Bautista does his best to make him feel three-dimensional but De la Reguera and Hardwick have almost nothing to work with at all. Supporting players start stealing focus from the straight faced leads simply by giving the film some energy, particularly Dillahunt, Schweighöfer and Arnezeder, who are all great. But why not punch it up a bit? Romero’s sake, some of these zombies have more personality than the humans do here.
Another thing is that Snyder appears to be manipulating political and current events themes without really commenting on them much. Walls dividing people so much a team needs a coyote to get back into an American city? That’s inherently of the moment by way of the hot buttons it pushes, and you can’t look at someone getting temperature-checked and not think about the state of the world (even if that was obviously impossible for Snyder to foresee). But the problem is that they don’t add up to anything.
They’re flavor instead of ideas, which is downright anti-Romero considering how willing the master was to just go straight at things like dead-eyed consumerism or the military industrial complex in “Day of the Dead” or “Dawn of the Dead.” It’s not necessarily that “Army of the Dead” needed those elements in order to work, but it’s frustrating to dangle them in front of this story only for them not to go anywhere.

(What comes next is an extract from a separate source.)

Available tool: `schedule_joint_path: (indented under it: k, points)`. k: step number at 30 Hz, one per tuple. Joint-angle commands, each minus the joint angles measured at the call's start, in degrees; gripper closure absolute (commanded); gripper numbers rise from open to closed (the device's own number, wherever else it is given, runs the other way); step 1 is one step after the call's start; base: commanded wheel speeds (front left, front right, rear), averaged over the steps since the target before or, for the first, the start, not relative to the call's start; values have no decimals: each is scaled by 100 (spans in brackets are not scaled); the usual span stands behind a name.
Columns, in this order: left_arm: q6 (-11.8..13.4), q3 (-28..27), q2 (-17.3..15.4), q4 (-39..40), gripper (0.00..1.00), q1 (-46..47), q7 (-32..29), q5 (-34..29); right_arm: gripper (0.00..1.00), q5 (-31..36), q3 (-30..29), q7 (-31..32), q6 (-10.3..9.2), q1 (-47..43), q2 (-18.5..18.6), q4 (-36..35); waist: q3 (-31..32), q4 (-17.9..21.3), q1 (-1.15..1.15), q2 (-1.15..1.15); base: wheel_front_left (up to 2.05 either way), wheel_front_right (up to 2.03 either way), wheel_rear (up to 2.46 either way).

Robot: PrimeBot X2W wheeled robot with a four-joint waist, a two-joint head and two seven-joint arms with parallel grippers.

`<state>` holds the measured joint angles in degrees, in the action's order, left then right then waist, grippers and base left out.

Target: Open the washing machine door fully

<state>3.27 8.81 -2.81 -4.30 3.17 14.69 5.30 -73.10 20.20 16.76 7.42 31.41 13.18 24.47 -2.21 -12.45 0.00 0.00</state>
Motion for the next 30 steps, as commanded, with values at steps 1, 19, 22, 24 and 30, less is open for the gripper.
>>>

So what does work about “Army of the Dead”? It’s fun and unpretentious, driven more by its action set pieces than anything else. It owes as much debt to modern “fast zombie” movies like “World War Z” or “28 Days Later” as it does to Romero, and there are moments where its grand insanity just clicks because of its filmmaker’s set-piece ambition meeting his cast’s willingness to go wherever he tells them.
An unforgettable zombie tiger; a weird kind of undead king/queen dynamic that shapes the action; a great sequence involving brain-eaters being used to spring booby traps these are fun, clever beats that keep “Army of the Dead” alive. There are just enough of them here to hold this thing together even if it’s another spin or two shy from winning any jackpots.